Disagreements over water are nothing new, but depletion and dependency on the aquifers below the ground’s surface are escalating disputes over water rights across the High Plains.
In Texas, the state appeals court found that groundwater regulation resulted in a violation of property rights under the Texas Constitution in the case of Edwards Aquifer Authority v. Glenn and JoLynn Bragg. The Texas Tribune reported this ruling further fuels a fiery debate over whether groundwater can be protected alongside private property rights.
Texas owns the surface water in rivers, streams and lakes, and governs its allocation. But below the surface, it’s a new set of rules. Water is the property of the landowner, and the “rule of capture” applies. That means the owner can pump as much water as they want, and they are not liable for depleting the neighbor’s supply.
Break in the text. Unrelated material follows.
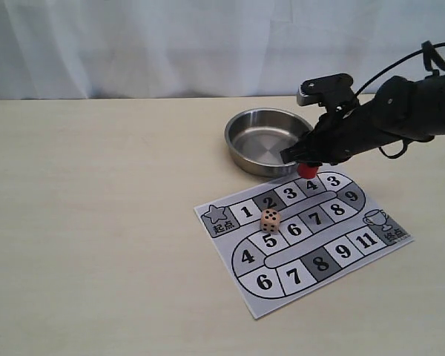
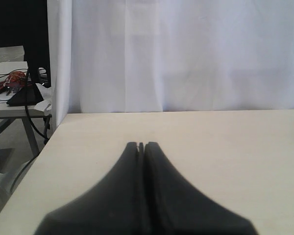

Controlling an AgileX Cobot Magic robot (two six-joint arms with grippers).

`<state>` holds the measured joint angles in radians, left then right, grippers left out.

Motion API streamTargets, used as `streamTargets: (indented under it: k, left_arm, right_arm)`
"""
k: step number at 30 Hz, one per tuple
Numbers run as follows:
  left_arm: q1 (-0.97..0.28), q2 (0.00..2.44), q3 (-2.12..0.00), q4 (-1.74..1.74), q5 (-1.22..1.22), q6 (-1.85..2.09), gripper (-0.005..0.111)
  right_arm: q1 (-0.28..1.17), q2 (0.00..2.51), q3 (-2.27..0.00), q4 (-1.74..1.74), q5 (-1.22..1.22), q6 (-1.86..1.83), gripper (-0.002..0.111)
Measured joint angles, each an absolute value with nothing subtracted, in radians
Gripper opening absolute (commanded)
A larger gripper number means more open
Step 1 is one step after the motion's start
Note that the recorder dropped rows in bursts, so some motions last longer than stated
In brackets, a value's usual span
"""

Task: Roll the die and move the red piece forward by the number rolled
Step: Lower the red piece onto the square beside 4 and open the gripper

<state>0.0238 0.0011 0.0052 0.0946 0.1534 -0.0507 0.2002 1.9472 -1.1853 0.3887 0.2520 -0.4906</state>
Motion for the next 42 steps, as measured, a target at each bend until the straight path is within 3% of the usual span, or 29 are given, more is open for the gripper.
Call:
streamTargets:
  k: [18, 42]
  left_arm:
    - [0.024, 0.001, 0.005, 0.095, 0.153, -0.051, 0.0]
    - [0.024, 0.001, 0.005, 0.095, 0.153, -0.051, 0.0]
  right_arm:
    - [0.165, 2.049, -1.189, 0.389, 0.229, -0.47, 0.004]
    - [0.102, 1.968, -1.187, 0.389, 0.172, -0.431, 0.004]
“This whole issue will ultimately be resolved by litigation and not legislation,” said Andrew Sansom, executive director of the Meadows Center for Water and the Environment at Texas State University. “A lot of it will be between private landowners, both of whom have been told by the state that the water is theirs.”
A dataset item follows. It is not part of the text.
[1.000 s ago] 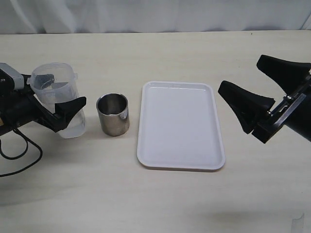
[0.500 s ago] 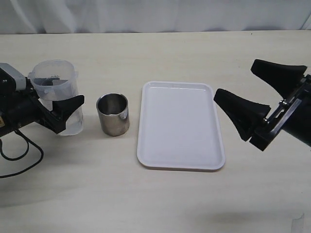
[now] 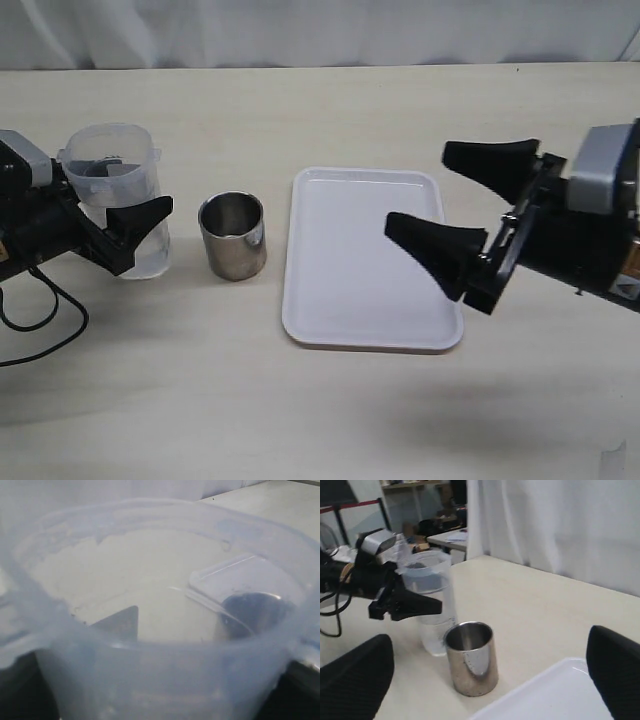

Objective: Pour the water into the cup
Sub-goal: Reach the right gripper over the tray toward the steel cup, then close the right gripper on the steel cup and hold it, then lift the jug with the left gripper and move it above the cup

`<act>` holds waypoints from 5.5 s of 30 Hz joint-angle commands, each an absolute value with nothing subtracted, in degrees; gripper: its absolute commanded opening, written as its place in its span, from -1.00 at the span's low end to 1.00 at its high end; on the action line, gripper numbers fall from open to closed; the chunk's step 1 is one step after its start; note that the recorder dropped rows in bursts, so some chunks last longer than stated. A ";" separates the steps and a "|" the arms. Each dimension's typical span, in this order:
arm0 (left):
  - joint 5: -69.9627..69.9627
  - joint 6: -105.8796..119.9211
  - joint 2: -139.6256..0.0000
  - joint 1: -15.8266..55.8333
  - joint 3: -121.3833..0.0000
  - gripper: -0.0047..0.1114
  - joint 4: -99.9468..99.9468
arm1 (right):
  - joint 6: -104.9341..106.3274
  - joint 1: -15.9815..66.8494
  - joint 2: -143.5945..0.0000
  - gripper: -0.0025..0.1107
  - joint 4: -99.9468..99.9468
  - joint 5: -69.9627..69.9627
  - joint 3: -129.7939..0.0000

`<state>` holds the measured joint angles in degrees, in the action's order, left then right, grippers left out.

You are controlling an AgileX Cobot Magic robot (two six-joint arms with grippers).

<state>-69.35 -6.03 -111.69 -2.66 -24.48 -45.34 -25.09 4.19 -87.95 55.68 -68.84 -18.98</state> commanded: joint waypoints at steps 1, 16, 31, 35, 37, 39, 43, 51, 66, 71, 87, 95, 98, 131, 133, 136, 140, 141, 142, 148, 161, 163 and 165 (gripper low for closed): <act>-69.96 -6.35 -111.81 -2.57 -24.77 -0.92 -46.03 | -19.44 13.76 -97.80 0.77 52.83 -65.22 -27.72; -69.96 -6.35 -111.81 -2.57 -24.77 -0.92 -45.80 | -20.79 25.39 -125.12 0.77 51.25 -55.74 -53.95; -69.96 -6.35 -111.81 -2.57 -24.77 -0.92 -46.02 | -20.79 26.82 -133.32 0.77 50.35 -55.52 -62.58; -69.96 -6.35 -111.81 -2.57 -24.77 -0.92 -46.02 | -20.69 26.82 -134.93 0.77 50.63 -56.06 -63.93; -69.96 -6.35 -111.81 -2.57 -24.77 -0.92 -46.02 | -20.69 26.82 -135.35 0.77 50.51 -57.89 -63.92; -69.96 -6.35 -111.81 -2.57 -24.77 -0.92 -46.02 | -20.69 26.82 -135.51 0.77 50.51 -59.04 -63.92; -69.96 -6.35 -111.81 -2.57 -24.77 -0.92 -46.02 | -20.69 26.82 -135.51 0.77 50.23 -59.03 -63.92; -69.96 -6.35 -111.81 -2.57 -24.77 -0.92 -46.02 | -20.56 26.82 -135.51 0.77 48.64 -58.63 -63.92; -69.96 -6.23 -111.81 -2.57 -24.77 -0.92 -46.02 | -20.56 29.82 -138.09 0.77 51.47 -57.52 -67.64; -69.96 -6.23 -111.81 -2.57 -24.77 -0.92 -46.02 | -20.56 30.10 -138.09 0.77 51.47 -56.86 -68.25; -69.96 -6.23 -111.81 -2.57 -24.77 -0.92 -46.02 | -20.33 29.98 -138.09 0.77 44.58 -56.59 -68.25; -69.96 -6.23 -111.81 -2.57 -24.77 -0.92 -46.02 | -20.33 30.10 -138.09 0.76 44.61 -52.22 -68.35; -69.96 -6.23 -111.81 -2.57 -24.77 -0.92 -46.02 | -20.33 30.10 -138.09 0.60 44.61 -52.10 -68.35; -69.96 2.09 -111.16 -2.57 -26.39 -0.92 -44.29 | -20.33 30.10 -136.64 -0.88 58.71 -52.34 -68.35; -69.96 2.09 -111.06 -2.57 -27.60 -0.92 -44.29 | -20.33 30.10 -136.64 -0.88 58.71 -52.34 -68.35; -69.96 2.19 -111.06 -2.57 -29.87 -0.92 -44.39 | -20.33 30.10 -136.64 -0.88 58.71 -52.34 -68.35; -69.96 3.18 -111.06 -2.57 -33.25 -0.92 -47.25 | -20.33 30.10 -136.64 -0.88 58.71 -52.34 -68.35; -69.93 3.18 -111.06 -2.57 -34.08 -0.92 -48.25 | -20.33 30.10 -136.64 -0.88 58.71 -52.34 -68.35; -69.47 3.18 -111.06 -2.57 -34.69 -0.92 -49.48 | -20.33 30.10 -136.64 -0.88 58.71 -52.34 -68.35; -67.78 3.28 -111.06 -2.57 -36.90 -0.92 -50.98 | -20.33 30.10 -136.64 -0.88 58.71 -52.34 -68.35; -64.53 11.88 -111.42 -0.46 -39.13 -0.92 -53.18 | -20.33 30.10 -136.64 -0.88 58.71 -52.34 -68.35; -63.69 14.72 -111.42 0.43 -39.13 -0.92 -53.06 | -20.33 30.10 -136.64 -0.88 58.71 -52.34 -68.35; -62.79 16.00 -111.42 1.28 -39.13 -0.92 -52.62 | -20.33 30.10 -136.64 -0.88 58.71 -52.34 -68.35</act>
<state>-61.78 12.85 -111.78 0.10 -38.55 -53.77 -20.41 30.06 -136.83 57.94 -53.33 -68.27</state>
In Kansas, all the water is owned by the state. Residents can use the water according to the state’s rules and regulations. The Kansas Water Appropriation Act says it is illegal to use any water in Kansas without a valid water right unless it is for domestic use only. Kansas is a "first in time-first in right" state- the ownership of a water right protects your use against all users who develop a right after you. The older the water right, the better, in terms of securing water.
Rick Kolbeck and his wife thought they were safe when they started a small organic farming and ranching operation near Dodge City in 2000. Their water rights dated back to 1948 reported the Topeka Capital-Journal.
Kolbeck says his water woes began with the expansion of the National Beef Packing Company, which owns seven wells in conjunction with the city of Dodge City.
The city and National Beef disputed their water use was impairing his, so Kolbeck took his complaint to the Department of Agriculture's Division of Water Resources, and eventually to district court. Delays in getting a hearing may prove more than his bank account can bear.
“I just don’t know what to do," Kolbeck said. "I thought the laws were supposed to protect me, but I was wrong.”
Farm advocates say these clashes will be more common as the Ogallala aquifer becomes increasingly depleted, and just like Kolbeck, water rights will not ensure an adequate water supply.
Kent Askren, assistant director of natural resources for Kansas Farm Bureau said, “I know there have been several impairment complaints that have been filed with the state and some of them are in active investigation at this time," Askren said. "As the aquifer declines, there are going to be some people who are unable to exercise their water rights.”